→ **DATA FOR PROCESSING**
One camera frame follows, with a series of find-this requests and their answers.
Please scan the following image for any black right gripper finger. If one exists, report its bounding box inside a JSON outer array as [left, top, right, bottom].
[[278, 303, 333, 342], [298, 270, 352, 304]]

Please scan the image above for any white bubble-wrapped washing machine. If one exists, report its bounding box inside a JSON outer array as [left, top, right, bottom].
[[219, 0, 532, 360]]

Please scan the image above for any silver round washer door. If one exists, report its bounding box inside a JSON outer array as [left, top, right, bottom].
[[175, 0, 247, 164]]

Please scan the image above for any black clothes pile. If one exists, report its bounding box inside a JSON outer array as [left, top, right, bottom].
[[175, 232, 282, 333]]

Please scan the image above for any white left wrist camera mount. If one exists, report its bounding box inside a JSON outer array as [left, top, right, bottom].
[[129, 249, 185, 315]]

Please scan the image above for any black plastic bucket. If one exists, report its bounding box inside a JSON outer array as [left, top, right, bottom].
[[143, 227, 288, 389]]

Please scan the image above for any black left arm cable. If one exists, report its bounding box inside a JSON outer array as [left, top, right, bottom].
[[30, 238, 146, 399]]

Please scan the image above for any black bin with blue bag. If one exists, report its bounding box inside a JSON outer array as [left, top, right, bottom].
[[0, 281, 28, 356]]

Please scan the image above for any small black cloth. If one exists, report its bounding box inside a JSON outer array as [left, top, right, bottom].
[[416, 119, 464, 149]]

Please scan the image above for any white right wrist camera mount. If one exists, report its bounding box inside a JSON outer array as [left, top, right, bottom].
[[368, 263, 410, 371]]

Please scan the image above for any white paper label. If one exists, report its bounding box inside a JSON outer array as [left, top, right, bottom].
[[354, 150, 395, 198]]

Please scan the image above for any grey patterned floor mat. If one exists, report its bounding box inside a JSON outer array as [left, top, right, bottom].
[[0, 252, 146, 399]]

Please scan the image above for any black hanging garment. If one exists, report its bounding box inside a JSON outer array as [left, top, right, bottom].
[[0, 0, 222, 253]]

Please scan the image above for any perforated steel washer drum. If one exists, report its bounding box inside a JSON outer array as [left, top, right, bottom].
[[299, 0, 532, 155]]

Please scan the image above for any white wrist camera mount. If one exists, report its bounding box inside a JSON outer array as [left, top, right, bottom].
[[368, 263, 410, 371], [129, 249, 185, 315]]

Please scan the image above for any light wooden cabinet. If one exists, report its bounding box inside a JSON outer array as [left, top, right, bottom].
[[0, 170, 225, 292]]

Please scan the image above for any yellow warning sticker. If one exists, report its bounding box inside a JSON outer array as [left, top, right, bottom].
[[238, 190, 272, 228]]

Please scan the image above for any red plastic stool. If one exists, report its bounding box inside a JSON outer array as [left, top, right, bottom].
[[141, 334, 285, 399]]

→ **ASSIGNED TASK**
All of the data above should be reproduced exactly, with nothing left out.

→ **RESPONSE BELOW**
One camera frame follows, with a series of find-this requests and their answers.
Please scan the following image for any black right gripper finger. If one exists, report its bounding box inside a JSON outer array as [left, top, right, bottom].
[[278, 303, 333, 342], [298, 270, 352, 304]]

Please scan the image above for any white bubble-wrapped washing machine. If one exists, report its bounding box inside a JSON outer array as [left, top, right, bottom].
[[219, 0, 532, 360]]

Please scan the image above for any silver round washer door. If one exists, report its bounding box inside a JSON outer array as [left, top, right, bottom].
[[175, 0, 247, 164]]

Please scan the image above for any black clothes pile. If one exists, report its bounding box inside a JSON outer array as [left, top, right, bottom].
[[175, 232, 282, 333]]

Please scan the image above for any white left wrist camera mount. If one exists, report its bounding box inside a JSON outer array as [left, top, right, bottom].
[[129, 249, 185, 315]]

Please scan the image above for any black plastic bucket. If one exists, report its bounding box inside a JSON outer array as [left, top, right, bottom].
[[143, 227, 288, 389]]

Please scan the image above for any black left arm cable. If one exists, report its bounding box inside a JSON outer array as [left, top, right, bottom].
[[30, 238, 146, 399]]

Please scan the image above for any black bin with blue bag. If one exists, report its bounding box inside a JSON outer array as [left, top, right, bottom].
[[0, 281, 28, 356]]

Please scan the image above for any small black cloth. If one exists, report its bounding box inside a JSON outer array as [left, top, right, bottom].
[[416, 119, 464, 149]]

Please scan the image above for any white right wrist camera mount. If one exists, report its bounding box inside a JSON outer array as [left, top, right, bottom].
[[368, 263, 410, 371]]

Please scan the image above for any white paper label. If one exists, report its bounding box inside a JSON outer array as [left, top, right, bottom].
[[354, 150, 395, 198]]

Please scan the image above for any grey patterned floor mat. If one exists, report its bounding box inside a JSON outer array as [left, top, right, bottom].
[[0, 252, 146, 399]]

Please scan the image above for any black hanging garment. If one exists, report its bounding box inside a JSON outer array as [left, top, right, bottom].
[[0, 0, 222, 253]]

Please scan the image above for any perforated steel washer drum. If one exists, report its bounding box inside a JSON outer array as [left, top, right, bottom].
[[299, 0, 532, 155]]

Please scan the image above for any white wrist camera mount. If one exists, report its bounding box inside a JSON outer array as [left, top, right, bottom].
[[368, 263, 410, 371], [129, 249, 185, 315]]

Please scan the image above for any light wooden cabinet. If one exists, report its bounding box inside a JSON outer array as [left, top, right, bottom].
[[0, 170, 225, 292]]

Please scan the image above for any yellow warning sticker. If one exists, report its bounding box inside a JSON outer array as [left, top, right, bottom].
[[238, 190, 272, 228]]

Please scan the image above for any red plastic stool. If one exists, report its bounding box inside a JSON outer array as [left, top, right, bottom].
[[141, 334, 285, 399]]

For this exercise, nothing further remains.